1999 $0.2325 $0.41 57%

2000 $0.2525 $0.42 60%

2001 $0.2575 $0.37 70%

2002 $0.1225 $0.37 33%

2003 $0.1475 $0.36 41%

2004 $0.2400 $0.36 66%

2005 $0.2700 $0.39 70%

2006 $0.1750 $0.45 39%

2007 $0.3550 $0.46 78%

2008 $0.3975 $0.44 90%

2009 $0.2825 $0.40 71%

I see several items worth noting. First, carrying charges from December to July never exceeded 100% of full carry (as expected). Second, we’ve experienced our largest carrying charges in recent years – 71-90% in the years 2007-2009. As of the close of the market today (May 3, 2010), the Dec’10-Jul’11 spread is at 29¼ cents, or 77% of full carry – ** this is the largest Dec-Jul spread I’ve seen since in the last two decades, as of early May!** I consider anything over 50% of full carry a “large” carry.

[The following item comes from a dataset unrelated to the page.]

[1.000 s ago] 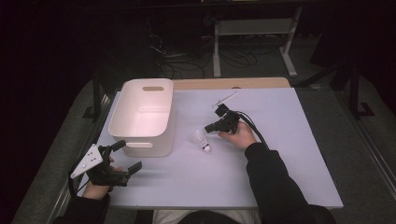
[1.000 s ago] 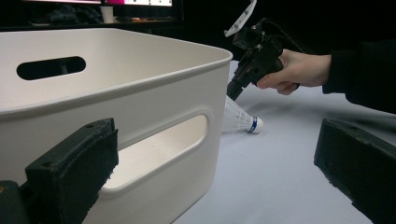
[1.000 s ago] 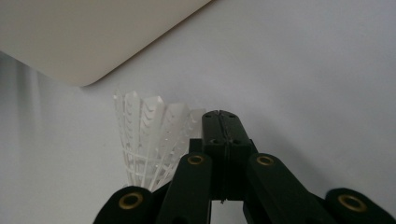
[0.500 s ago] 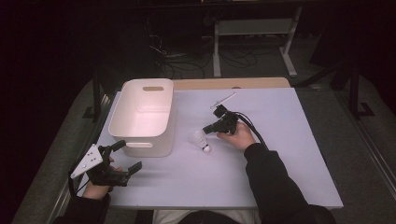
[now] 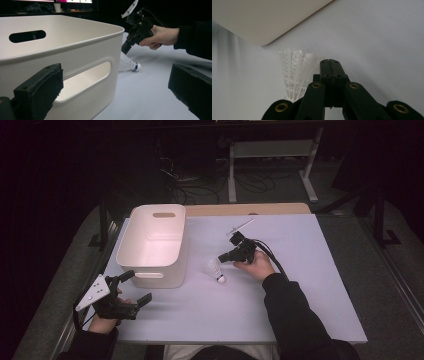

The classic measure of full carry is interesting but complicated. I think a more simple and relevant approach to grain producers is to look at the carry relative to their interest costs on grain held in storage. With this approach I ignore commercial storage costs – they are not relevant to a farmer with on-farm storage. I estimate interest costs using an interest rate of 1% over the prime rate and the cash price (not nearby futures) of corn at harvest.

15-Oct 7 months Dec/July

Dec/July interest carry % of

carry cost interest cost

1990 $0.1925 $0.13 152%

1991 $0.2075 $0.11 184%

1992 $0.1900 $0.07 254%

1993 $0.1450 $0.09 161%

1994 $0.2325 $0.09 249%

1995 $0.0500 $0.16 32%

1996 $0.1425 $0.13 107%

1997 $0.1725 $0.13 131%

1998 $0.2250 $0.09 258%

1999 $0.2325 $0.07 312%

2000 $0.2525 $0.10 264%

2001 $0.2575 $0.06 433%

2002 $0.1225 $0.07 164%

2003 $0.1475 $0.05 281%

2004 $0.2400 $0.06 404%

2005 $0.2700 $0.06 424%

2006 $0.1750 $0.14 121%

2007 $0.3550 $0.17 215%

2008 $0.3975 $0.11 346%

2009 $0.2825 $0.08 333%

Even though the answers are similar, I prefer this approach to measuring the size of the carry. The interest rate (prime plus 1%) is something that the average producer can relate to and interest costs are based on cash prices (and not nearby futures). I can, for example, look at last year and note that the carrying charge from December to July (28¼ cents) was more than three times larger than my interest costs (8 cents) on grain held in storage. By this measure, I consider anything over 140% of interest costs to be a “large” carry. I consider anything less than 140% to be a “small” carry.

By the way, based on today’s Dec-Jul spread of 29¼ cents, and a prime rate of 3.25%, the carry is just over 300% of interest costs. Again, as of early May,* this is the largest Dec-Jul spread I’ve seen since in the last two decades.*

Carrying charges are very large this year, regardless of how you choose to measure them.

What is your opinion of the negative carry with respect to /ZCZ1-/ZCU1. It is trading -0.24 as of this email. We run a small elevator and are have not ever experienced this negative carry.